Germany, The Netherlands and other creditors are now insisting that the IMF participate in the bailout program. However, the IMF is unable to do so because, according to its projections, Greece’s debt is unsustainable over the long run and is not eligible for support under the IMF’s rules. The IMF argues that Greece would be unable to reach the primary fiscal surplus required by the bailout program because the conditions it needs to meet would restrict economic growth. According to the IMF, Greece needs more than just a bailout: It needs debt relief.
Though the Eurogroup did promise debt relief, the IMF has deemed the terms and conditions of such relief too vague—hence the disagreement between Greece’s European creditors and the IMF.
- Debt relief is a politically unpopular measure for Greece’s creditors and we don’t think concrete steps can be taken on that front before the German elections. But there could be an interim solution that would enable the IMF’s involvement in the bailout. For example, according to reports in the media, one possibility is that the IMF enters a program without providing financing until the program ends and creditors grant debt relief. Alternatively, the parliaments of Greece’s creditors (including Germany’s) may get approval to grant Greece a pass on the second review without IMF involvement.
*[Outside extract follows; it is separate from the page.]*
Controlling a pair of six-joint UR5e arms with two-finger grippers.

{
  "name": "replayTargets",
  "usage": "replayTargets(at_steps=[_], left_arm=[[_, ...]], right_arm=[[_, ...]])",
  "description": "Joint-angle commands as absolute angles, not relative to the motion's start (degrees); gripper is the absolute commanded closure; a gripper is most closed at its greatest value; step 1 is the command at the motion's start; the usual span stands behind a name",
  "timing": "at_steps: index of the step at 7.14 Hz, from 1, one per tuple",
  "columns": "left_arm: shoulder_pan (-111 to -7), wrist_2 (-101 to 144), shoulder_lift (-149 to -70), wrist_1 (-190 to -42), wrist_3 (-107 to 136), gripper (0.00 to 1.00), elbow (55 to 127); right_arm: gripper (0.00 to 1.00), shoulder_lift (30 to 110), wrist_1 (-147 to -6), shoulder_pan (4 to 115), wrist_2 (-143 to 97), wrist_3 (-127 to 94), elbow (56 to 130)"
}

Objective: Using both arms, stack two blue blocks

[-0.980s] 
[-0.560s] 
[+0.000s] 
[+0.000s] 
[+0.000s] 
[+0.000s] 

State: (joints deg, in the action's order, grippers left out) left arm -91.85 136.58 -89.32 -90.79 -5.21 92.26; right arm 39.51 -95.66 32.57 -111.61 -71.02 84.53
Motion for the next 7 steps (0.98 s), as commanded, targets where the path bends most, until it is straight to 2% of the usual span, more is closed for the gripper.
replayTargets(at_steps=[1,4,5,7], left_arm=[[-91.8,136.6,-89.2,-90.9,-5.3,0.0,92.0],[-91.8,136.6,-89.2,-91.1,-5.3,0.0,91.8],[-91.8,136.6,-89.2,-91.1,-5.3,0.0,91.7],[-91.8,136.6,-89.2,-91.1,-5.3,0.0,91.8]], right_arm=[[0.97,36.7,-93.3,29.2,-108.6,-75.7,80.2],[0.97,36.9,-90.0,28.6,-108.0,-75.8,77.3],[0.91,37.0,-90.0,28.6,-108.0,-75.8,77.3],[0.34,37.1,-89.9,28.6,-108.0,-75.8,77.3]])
Our key point here is that Greece has met its obligations, and it cannot be penalized simply because of a disagreement among its creditors.
Where Do We Go from Here?
The path forward is challenging but, we believe, less so than before. Greece has already swallowed the bitter pill of 2015 when agreeing to the austerity measures it had to take in order to receive bailout money from its creditors. We also believe that Greece has overcome most of the bailout program’s major obstacles and will be able to pass future reviews by its creditors more successfully.
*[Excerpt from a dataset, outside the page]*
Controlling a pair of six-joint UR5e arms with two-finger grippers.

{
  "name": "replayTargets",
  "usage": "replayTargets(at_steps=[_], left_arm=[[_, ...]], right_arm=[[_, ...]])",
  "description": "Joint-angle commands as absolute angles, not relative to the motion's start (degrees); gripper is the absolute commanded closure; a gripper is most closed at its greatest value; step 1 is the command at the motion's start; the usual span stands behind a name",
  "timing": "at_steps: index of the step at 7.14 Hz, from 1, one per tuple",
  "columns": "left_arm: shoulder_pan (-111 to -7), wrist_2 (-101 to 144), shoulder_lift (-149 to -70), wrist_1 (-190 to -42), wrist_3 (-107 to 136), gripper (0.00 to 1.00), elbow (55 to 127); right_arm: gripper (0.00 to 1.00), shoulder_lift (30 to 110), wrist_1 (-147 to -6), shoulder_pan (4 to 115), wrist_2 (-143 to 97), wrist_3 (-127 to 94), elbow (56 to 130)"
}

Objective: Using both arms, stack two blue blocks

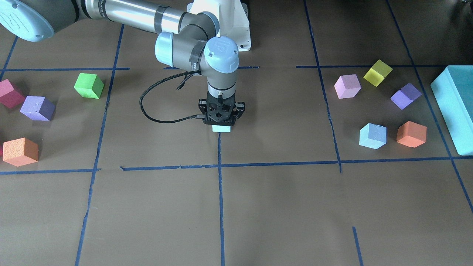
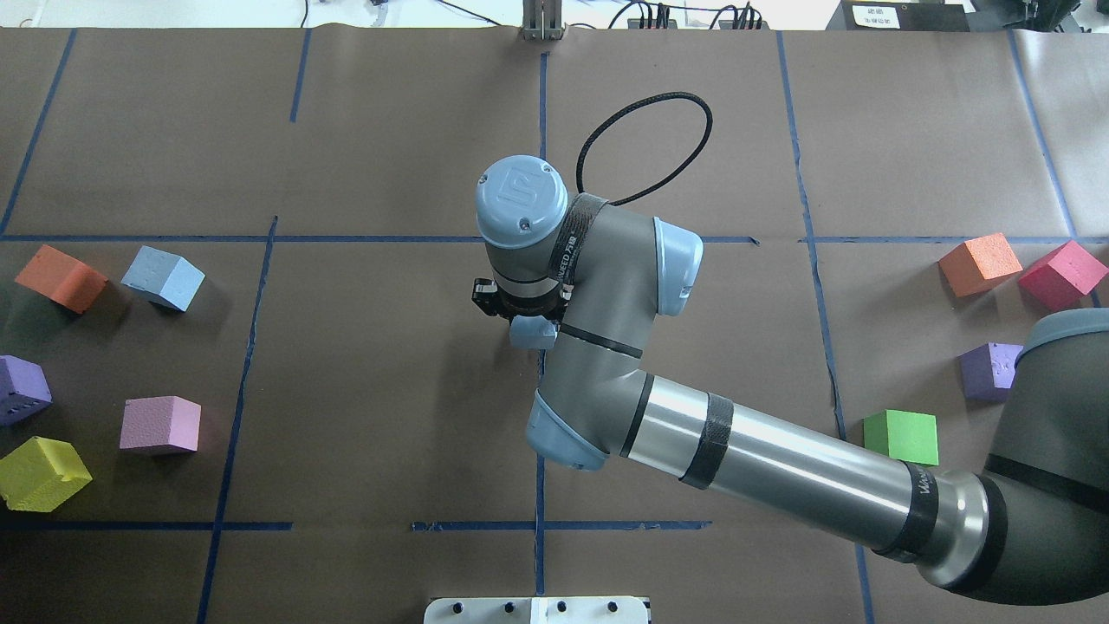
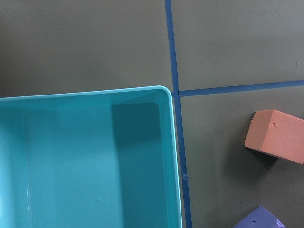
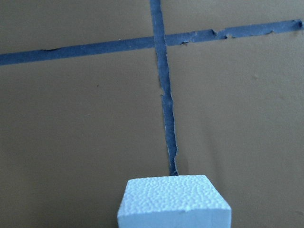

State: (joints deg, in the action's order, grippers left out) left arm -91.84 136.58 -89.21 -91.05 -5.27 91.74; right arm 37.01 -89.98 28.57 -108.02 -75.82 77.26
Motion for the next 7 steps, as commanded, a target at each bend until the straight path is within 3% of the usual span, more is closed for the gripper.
replayTargets(at_steps=[1,2,6,7], left_arm=[[-91.8,136.5,-89.2,-91.1,-5.3,0.0,91.6],[-91.8,136.5,-89.2,-91.1,-5.3,0.0,91.5],[-91.8,136.6,-89.3,-91.1,-5.3,0.0,91.5],[-91.8,136.6,-89.3,-91.1,-5.3,0.0,91.5]], right_arm=[[0.1,37.1,-89.8,28.6,-108.1,-75.2,77.3],[0.01,37.1,-89.8,28.6,-108.1,-75.7,77.3],[0.0,36.9,-89.7,28.6,-108.0,-75.8,78.7],[0.0,36.9,-90.3,29.3,-108.5,-75.8,82.4]])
Additionally, Greece’s ruling party—the Syriza party of Prime Minister Alexis Tsipras—is significantly behind the current opposition in the polls. The best way for the party to improve its standing is to preside over an economic recovery and a successful completion of the bailout program. We believe such recovery is possible given the major structural reforms Greece has undertaken to strengthen its economy, and given that gross domestic product (GDP) growth has already declined significantly and has a very low base from which to rise.
At a critical point in Greece’s debt crisis in 2015, the Greek government made a decision to remain in the Eurozone. Prime Minister Tsipras resigned after signing on to the current bailout program, and called for snap elections. His victory granted him a clear mandate to pursue the bailout program. Since then, we have maintained a long position in Greek bonds while closely monitoring economic and political developments in the Eurozone.
The yield on 10-year Greek government bonds declined from more than 8.5% last year to 5.7% this week (Exhibit 1). Further capital gains from Greek bonds are possible, in our view, but even without them, current yields look attractive given what we see as relative stability in Greece.